WORK INSTRUCTION
Repeat exactly the lines from the start of the entries below through the line containing "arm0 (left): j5". Omit the rest.

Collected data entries
BEGIN

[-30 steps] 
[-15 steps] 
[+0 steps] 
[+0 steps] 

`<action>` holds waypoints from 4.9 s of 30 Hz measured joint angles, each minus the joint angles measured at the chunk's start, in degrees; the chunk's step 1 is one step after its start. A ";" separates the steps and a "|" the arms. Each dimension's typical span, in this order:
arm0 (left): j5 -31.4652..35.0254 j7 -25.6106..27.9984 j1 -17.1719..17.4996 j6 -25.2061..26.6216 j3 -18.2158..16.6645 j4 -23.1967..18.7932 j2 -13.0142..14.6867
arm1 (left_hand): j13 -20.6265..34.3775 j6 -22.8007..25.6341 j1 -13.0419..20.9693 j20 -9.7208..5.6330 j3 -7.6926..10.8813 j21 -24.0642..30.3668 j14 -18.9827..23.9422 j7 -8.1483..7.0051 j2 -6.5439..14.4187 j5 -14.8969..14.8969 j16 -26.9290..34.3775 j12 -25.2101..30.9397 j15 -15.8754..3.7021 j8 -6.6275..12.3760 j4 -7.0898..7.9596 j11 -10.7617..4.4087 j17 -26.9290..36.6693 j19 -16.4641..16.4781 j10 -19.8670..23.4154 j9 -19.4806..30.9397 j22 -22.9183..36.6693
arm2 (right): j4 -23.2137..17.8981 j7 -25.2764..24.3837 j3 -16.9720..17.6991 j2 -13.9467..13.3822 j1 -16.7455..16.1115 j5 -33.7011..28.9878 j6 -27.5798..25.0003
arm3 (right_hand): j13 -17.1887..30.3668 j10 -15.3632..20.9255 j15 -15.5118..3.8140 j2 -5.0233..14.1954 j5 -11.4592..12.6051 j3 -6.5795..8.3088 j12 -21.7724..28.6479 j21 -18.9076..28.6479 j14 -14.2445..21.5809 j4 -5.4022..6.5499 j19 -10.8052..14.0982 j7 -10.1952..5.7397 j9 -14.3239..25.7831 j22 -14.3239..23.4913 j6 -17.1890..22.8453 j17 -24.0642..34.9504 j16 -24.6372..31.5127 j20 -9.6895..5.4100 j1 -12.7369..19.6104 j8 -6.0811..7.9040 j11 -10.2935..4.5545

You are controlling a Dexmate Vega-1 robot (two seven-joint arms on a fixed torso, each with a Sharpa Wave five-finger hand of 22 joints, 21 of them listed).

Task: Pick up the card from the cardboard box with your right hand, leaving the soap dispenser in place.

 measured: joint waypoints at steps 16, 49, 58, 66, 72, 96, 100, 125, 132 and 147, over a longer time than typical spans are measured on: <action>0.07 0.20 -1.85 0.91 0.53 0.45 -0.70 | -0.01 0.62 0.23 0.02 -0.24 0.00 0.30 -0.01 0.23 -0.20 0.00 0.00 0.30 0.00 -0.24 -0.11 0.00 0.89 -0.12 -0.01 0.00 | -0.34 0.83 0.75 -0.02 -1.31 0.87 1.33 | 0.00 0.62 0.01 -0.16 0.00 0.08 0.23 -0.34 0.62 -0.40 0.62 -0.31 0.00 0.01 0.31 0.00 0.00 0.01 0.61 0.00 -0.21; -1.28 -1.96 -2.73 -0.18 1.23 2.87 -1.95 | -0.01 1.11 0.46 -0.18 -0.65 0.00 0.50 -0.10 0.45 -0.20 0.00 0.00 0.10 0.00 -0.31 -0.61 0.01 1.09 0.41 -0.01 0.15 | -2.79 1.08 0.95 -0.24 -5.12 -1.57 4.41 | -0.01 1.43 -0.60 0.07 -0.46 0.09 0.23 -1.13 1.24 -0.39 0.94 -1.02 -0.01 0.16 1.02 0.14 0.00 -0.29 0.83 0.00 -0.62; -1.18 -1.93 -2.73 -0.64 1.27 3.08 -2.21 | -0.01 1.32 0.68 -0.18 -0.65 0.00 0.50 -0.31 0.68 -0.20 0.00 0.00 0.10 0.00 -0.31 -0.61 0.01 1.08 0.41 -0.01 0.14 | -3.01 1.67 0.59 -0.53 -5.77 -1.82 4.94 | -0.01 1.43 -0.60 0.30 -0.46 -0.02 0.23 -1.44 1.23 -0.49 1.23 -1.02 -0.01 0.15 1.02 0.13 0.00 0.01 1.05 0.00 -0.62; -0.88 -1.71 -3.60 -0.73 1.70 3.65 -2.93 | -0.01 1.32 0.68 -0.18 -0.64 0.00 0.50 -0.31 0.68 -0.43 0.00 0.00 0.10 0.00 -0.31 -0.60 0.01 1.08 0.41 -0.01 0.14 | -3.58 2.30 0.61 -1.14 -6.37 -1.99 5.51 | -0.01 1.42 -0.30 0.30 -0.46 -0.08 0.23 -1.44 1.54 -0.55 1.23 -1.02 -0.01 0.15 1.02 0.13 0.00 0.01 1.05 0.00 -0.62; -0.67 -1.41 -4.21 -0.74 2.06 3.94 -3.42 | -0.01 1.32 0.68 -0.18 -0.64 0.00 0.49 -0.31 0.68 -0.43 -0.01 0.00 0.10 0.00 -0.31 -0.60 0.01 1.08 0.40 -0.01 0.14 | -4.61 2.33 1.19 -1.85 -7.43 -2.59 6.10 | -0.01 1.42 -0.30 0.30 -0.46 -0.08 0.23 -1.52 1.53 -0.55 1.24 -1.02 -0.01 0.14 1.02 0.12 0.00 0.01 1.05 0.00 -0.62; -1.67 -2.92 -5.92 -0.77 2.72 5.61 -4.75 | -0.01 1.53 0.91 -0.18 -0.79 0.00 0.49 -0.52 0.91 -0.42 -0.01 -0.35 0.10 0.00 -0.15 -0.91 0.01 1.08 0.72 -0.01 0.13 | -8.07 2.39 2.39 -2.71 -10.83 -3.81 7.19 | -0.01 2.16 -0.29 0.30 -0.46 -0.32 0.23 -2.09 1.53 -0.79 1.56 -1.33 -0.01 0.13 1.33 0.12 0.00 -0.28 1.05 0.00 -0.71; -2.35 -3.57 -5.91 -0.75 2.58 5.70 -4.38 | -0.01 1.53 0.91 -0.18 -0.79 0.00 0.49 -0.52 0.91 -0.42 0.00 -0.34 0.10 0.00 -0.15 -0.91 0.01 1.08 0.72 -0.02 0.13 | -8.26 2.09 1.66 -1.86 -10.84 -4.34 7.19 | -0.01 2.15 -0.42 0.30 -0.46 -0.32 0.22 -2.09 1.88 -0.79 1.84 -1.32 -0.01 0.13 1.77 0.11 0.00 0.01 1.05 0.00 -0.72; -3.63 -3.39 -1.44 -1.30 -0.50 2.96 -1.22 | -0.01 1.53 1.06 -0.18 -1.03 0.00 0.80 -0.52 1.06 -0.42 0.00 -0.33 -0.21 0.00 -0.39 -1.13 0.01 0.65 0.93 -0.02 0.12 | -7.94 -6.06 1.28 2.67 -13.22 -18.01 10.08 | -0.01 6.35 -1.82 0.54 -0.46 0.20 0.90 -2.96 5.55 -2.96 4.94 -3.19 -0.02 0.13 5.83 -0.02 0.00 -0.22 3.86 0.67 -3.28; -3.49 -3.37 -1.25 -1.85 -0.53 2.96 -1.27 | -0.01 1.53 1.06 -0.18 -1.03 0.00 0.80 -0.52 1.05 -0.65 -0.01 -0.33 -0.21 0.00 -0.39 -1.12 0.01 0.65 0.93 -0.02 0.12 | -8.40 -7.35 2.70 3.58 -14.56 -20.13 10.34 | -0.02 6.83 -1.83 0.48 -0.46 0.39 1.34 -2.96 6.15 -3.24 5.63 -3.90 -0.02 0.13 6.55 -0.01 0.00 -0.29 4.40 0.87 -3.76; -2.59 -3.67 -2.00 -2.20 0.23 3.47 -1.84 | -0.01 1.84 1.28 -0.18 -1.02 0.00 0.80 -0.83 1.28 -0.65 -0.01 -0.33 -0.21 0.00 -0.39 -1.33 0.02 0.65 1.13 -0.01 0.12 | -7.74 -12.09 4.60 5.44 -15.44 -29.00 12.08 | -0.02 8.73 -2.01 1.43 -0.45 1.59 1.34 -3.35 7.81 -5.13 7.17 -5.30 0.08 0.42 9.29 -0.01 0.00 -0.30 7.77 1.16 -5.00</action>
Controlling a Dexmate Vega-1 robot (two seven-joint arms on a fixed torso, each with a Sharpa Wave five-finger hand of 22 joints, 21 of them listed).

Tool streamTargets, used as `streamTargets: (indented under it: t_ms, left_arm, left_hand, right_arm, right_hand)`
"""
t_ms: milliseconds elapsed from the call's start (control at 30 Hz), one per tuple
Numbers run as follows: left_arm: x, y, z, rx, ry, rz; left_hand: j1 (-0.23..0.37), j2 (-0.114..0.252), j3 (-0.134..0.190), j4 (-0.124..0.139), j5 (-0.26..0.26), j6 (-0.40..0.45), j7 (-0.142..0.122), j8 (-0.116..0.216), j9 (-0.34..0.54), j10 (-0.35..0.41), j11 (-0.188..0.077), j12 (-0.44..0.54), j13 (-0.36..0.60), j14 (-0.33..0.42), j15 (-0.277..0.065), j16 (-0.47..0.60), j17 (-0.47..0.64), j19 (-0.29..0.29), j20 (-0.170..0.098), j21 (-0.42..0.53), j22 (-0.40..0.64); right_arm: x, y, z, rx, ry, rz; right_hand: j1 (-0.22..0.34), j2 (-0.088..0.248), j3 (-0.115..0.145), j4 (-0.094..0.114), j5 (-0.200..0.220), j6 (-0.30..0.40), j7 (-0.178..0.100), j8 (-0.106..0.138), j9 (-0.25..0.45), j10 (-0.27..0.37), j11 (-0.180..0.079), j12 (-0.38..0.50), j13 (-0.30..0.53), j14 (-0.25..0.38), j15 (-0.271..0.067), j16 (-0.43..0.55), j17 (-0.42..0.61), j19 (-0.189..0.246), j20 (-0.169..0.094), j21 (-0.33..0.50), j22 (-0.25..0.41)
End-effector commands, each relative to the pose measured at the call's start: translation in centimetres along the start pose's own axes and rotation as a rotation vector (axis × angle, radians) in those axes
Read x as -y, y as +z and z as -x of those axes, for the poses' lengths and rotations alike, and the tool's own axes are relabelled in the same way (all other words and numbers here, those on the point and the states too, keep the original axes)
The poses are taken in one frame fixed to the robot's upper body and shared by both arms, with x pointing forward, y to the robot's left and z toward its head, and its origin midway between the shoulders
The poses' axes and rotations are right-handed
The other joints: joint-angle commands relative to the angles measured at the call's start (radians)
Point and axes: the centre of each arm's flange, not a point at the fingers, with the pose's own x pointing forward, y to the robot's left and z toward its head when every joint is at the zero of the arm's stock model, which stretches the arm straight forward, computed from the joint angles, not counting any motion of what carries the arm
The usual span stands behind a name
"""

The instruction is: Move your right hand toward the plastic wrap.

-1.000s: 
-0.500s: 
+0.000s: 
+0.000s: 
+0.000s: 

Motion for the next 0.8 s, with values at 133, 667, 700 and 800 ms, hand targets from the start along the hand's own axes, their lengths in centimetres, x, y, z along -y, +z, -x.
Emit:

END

RESPONSE TO THIS TASK
[-30 steps] 
[-15 steps] 
[+0 steps] 
[+0 steps] 

`<action>` holds waypoints from 4.9 s of 30 Hz measured joint angles, each minus the joint angles measured at the chunk's start, in degrees; the chunk's step 1 is one step after its start. A ";" separates the steps and a "|" the arms. Each dimension's typical span, in this order:
arm0 (left): j5 -31.4652..35.0254 j7 -25.6106..27.9984 j1 -17.1719..17.4996 j6 -25.2061..26.6216 j3 -18.2158..16.6645 j4 -23.1967..18.7932 j2 -13.0142..14.6867

Nothing else belongs to this exercise.